- TASK REQUIREMENTS
Omitting all images, transcribe the listing word for word.

- DATA SHOWN
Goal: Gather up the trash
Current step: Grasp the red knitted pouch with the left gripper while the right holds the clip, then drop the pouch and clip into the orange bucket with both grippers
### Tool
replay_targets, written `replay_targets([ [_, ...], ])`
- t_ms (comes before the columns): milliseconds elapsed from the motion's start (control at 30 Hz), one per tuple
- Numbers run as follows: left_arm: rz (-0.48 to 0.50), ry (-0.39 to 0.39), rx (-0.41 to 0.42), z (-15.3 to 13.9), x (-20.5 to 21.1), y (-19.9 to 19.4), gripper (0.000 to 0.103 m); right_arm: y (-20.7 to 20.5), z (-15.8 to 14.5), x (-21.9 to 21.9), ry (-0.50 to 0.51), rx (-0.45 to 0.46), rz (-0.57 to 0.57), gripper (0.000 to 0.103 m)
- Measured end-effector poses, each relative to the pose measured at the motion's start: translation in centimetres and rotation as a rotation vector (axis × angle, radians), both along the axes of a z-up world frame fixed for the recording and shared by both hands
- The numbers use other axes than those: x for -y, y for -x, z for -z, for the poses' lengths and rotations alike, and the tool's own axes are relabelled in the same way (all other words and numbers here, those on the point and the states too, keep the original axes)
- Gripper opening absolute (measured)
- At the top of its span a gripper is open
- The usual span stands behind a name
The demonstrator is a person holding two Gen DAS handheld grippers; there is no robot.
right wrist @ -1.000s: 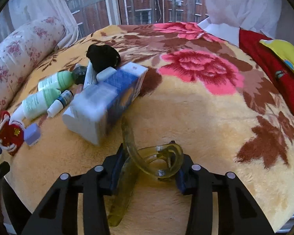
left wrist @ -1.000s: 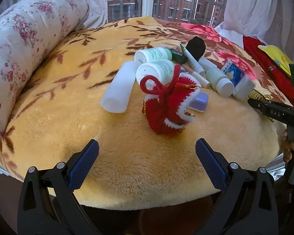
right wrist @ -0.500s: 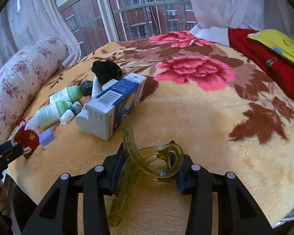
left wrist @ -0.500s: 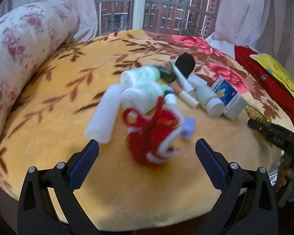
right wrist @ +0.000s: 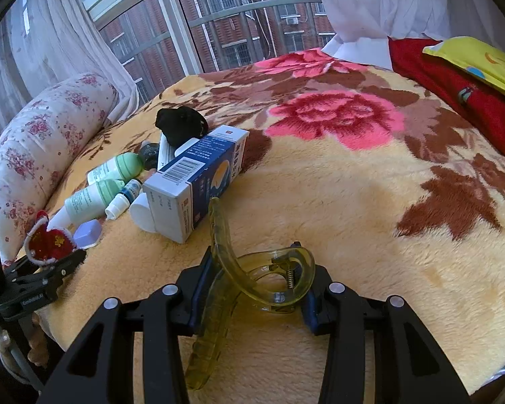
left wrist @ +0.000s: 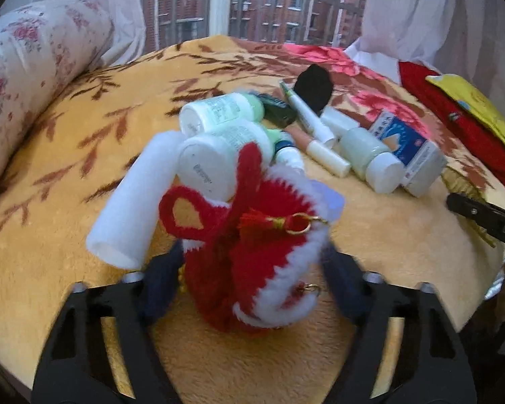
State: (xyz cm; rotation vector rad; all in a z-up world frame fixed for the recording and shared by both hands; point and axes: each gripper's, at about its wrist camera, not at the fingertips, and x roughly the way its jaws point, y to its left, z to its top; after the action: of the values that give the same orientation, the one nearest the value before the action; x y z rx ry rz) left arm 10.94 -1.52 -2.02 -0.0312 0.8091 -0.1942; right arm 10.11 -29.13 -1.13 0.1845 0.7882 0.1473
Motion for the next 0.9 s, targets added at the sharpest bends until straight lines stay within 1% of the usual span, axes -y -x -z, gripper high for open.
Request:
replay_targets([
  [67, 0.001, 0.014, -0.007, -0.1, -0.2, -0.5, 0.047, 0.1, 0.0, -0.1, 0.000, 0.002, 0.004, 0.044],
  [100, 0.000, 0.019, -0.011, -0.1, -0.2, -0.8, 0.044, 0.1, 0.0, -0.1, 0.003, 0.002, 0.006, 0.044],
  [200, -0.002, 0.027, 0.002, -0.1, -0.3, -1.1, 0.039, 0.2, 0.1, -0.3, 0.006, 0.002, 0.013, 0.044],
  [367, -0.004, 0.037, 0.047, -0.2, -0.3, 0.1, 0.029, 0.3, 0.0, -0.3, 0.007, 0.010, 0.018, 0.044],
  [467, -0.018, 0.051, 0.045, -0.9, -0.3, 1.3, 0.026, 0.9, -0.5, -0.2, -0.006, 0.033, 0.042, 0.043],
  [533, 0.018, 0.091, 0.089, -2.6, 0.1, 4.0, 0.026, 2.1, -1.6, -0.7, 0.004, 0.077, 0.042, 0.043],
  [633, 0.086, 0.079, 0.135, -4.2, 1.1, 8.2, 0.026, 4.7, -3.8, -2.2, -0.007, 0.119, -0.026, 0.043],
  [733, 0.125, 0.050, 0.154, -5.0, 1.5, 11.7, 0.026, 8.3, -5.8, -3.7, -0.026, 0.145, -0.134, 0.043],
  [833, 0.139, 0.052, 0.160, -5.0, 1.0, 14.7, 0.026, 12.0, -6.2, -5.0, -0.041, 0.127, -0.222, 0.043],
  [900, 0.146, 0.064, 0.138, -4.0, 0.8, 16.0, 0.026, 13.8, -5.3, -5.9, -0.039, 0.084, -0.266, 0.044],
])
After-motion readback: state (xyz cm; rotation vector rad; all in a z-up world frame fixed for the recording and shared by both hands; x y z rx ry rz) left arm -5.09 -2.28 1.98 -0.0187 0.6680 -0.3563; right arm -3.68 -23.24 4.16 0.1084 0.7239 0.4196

- OUTPUT OF THE EXERCISE
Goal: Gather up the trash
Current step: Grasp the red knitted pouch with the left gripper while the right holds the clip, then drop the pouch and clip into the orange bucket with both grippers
### Tool
replay_targets, written `replay_targets([ [_, ...], ])`
- t_ms (comes before the columns): milliseconds elapsed from the motion's start (control at 30 Hz), one per tuple
- Numbers run as follows: left_arm: rz (-0.48 to 0.50), ry (-0.39 to 0.39), rx (-0.41 to 0.42), z (-15.3 to 13.9), x (-20.5 to 21.1), y (-19.9 to 19.4), gripper (0.000 to 0.103 m); right_arm: y (-20.7 to 20.5), z (-15.8 to 14.5), x (-21.9 to 21.9), ry (-0.50 to 0.51), rx (-0.45 to 0.46), rz (-0.57 to 0.57), gripper (0.000 to 0.103 m)
- Measured end-effector poses, each relative to the pose measured at the motion's start: translation in centimetres and rotation as a rotation vector (axis × angle, radians), both along the axes of a z-up world frame fixed for the recording and shared by both hands
- The numbers use other axes than those: x for -y, y for -x, z for -z, for the poses' lengths and rotations alike, and the tool's own axes are relabelled in the same way (all other words and numbers here, those on the point and the states too, keep the original axes)
- Gripper opening absolute (measured)
- At the top of its span a gripper is open
- The usual span stands behind a name
The demonstrator is a person holding two Gen DAS handheld grippers; there is no robot.
right wrist @ -1.000s: 
left wrist @ -1.000s: 
right wrist @ -0.500s: 
left wrist @ -0.500s: 
right wrist @ +0.000s: 
left wrist @ +0.000s: 
State: (xyz cm; rotation vector rad; all in a z-up world frame fixed for the recording and shared by both hands; point and axes: each gripper's, at about its wrist camera, not at the fingertips, and x roughly the way its jaws point, y to its left, z to its top; after the action: of the values that give the same orientation, the one nearest the value before the action; x y z rx ry rz) left arm 10.94 -1.52 -2.02 -0.0312 0.8091 -0.1942; right arm 10.11 -29.13 -1.13 0.1845 0.7882 0.1473
Motion for the next 0.9 s, targets added at the sharpest bends until straight lines stay within 1% of the usual span, axes -y -x -z, gripper high for open.
Request:
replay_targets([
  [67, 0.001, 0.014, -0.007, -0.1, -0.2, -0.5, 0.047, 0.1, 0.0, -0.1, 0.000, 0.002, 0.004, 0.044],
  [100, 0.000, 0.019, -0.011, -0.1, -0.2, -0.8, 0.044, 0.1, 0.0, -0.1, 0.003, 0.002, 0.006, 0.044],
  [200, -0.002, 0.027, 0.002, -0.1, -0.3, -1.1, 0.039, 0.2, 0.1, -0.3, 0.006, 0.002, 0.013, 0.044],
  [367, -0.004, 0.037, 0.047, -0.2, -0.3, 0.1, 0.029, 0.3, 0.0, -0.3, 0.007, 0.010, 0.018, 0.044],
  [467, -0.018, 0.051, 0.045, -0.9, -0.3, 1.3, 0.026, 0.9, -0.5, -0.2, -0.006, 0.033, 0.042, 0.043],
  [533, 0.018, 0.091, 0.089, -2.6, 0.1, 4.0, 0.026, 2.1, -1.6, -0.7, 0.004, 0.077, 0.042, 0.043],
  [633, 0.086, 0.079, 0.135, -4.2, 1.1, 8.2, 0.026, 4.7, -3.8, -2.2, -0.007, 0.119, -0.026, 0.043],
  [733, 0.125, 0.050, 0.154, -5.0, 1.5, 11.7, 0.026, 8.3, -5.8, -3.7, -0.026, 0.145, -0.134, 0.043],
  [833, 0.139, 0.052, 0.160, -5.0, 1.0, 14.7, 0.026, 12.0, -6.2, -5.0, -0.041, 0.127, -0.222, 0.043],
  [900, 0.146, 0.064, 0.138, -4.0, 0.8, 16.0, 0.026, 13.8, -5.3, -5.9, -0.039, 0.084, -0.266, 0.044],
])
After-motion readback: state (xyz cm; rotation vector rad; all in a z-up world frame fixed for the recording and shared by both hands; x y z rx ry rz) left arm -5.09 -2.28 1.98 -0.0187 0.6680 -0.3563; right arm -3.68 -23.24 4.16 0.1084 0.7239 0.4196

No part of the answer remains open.